The growing chaos in Syria presumably explains at least in part the US role in mediating between Ankara and Jerusalem: Washington is actively planning for emergency contingencies in Syria. The Syria situation may also explain why, last week, Netanyahu reportedly met for the second time in recent months with Jordan's King Abdullah II: some measure of Jordanian-Israeli coordination regarding Syria may also soon become necessary, and Netanyahu may ask Jordan again to host Israeli-Palestinian peace talks. Besides, Jordan's king was on his way to Turkey, where he could also conceivably put in a good word for Netanyahu in the Syrian context; on Syria, there is little distinction between the Israeli and Jordanian positions and concerns.

Recently, Israel reportedly yielded to pressure from the US and Boeing corporation to end a freeze on supplying advanced electronic warfare systems for the Turkish Air Force. From Israel's standpoint, it was obliged to honor a contractual obligation frozen after the Mavi Marmara crisis. But Israel obviously has reason to assume that it need not contemplate any sort of genuine military crisis with Turkey.

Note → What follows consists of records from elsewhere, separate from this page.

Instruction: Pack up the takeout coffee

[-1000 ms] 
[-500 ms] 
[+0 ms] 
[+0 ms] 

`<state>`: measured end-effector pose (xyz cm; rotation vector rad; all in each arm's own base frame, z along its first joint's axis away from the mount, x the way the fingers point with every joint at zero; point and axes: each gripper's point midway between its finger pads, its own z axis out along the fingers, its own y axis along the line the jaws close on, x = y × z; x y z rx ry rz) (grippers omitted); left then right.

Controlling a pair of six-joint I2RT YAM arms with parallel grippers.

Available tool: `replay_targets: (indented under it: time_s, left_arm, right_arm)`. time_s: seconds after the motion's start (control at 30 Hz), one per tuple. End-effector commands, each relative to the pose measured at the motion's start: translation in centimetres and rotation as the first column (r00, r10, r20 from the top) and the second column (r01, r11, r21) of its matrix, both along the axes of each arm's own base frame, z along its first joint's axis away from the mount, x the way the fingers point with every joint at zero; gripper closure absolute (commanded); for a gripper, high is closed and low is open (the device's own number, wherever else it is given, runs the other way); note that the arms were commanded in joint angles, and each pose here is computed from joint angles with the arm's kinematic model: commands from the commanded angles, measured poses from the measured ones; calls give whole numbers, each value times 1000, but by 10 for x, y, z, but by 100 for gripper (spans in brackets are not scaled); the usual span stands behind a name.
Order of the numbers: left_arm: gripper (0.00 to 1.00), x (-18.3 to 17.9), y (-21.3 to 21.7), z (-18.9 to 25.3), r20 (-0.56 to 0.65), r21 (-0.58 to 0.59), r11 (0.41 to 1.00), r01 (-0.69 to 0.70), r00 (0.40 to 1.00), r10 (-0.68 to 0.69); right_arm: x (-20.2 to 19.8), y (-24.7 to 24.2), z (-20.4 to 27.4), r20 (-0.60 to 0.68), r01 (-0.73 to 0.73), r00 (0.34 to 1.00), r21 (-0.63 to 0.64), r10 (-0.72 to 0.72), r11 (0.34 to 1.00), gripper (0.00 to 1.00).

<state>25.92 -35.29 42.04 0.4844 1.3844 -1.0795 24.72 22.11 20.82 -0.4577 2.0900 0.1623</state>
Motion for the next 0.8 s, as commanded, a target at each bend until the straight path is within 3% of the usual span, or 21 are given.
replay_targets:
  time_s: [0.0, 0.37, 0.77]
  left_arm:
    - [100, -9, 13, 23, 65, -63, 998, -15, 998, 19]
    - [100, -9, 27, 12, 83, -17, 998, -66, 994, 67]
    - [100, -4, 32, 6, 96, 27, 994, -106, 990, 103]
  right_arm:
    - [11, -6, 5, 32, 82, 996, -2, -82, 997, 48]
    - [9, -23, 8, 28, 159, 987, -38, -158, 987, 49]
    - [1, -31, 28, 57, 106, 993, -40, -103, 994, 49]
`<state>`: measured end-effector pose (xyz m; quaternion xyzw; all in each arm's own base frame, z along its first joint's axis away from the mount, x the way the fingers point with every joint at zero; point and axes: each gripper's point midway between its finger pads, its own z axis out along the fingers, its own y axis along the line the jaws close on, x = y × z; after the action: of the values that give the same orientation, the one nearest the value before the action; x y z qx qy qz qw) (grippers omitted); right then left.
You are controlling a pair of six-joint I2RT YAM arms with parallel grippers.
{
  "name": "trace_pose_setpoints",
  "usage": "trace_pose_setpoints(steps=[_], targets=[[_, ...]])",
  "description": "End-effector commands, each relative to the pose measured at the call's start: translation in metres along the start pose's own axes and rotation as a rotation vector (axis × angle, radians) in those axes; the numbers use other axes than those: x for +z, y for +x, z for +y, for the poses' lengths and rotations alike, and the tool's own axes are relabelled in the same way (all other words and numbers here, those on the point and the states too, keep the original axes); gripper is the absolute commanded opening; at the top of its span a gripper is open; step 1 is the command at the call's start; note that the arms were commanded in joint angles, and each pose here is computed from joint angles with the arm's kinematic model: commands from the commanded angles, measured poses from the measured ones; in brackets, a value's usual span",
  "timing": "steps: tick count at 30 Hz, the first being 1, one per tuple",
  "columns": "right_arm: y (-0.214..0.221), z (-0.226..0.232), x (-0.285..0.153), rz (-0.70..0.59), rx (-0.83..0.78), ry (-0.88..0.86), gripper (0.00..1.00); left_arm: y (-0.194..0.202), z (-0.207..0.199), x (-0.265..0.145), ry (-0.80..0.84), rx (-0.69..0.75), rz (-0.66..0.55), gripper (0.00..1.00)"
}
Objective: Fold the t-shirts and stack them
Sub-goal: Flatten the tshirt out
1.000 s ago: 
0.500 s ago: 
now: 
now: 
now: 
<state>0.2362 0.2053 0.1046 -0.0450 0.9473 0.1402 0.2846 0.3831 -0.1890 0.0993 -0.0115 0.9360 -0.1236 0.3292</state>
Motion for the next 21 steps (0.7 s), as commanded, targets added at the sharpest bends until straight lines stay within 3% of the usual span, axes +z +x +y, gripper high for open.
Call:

Erdogan, incidentally, is pressing on with an attempt to reach an historic agreement with the PKK, the militant Turkish Kurdish movement. In so doing, he hopes not only to end a decades-long armed revolt in eastern Turkey, but to ensure that strides toward autonomy among Syria's Kurds do not worsen the Turkish Kurdish situation. Erdogan's move toward a Kurdish agreement is not popular with many Turks. This may at least partly explain his reliance last week on incendiary rhetoric toward Israel: he needs to mollify his Islamist base in anticipation of unpopular concessions to the Kurds. On the other hand, to the extent Erdogan is a prisoner of his rhetoric, he may either reject rapprochement with Israel, or "pocket it" and maintain his cold and critical demeanor toward Jerusalem.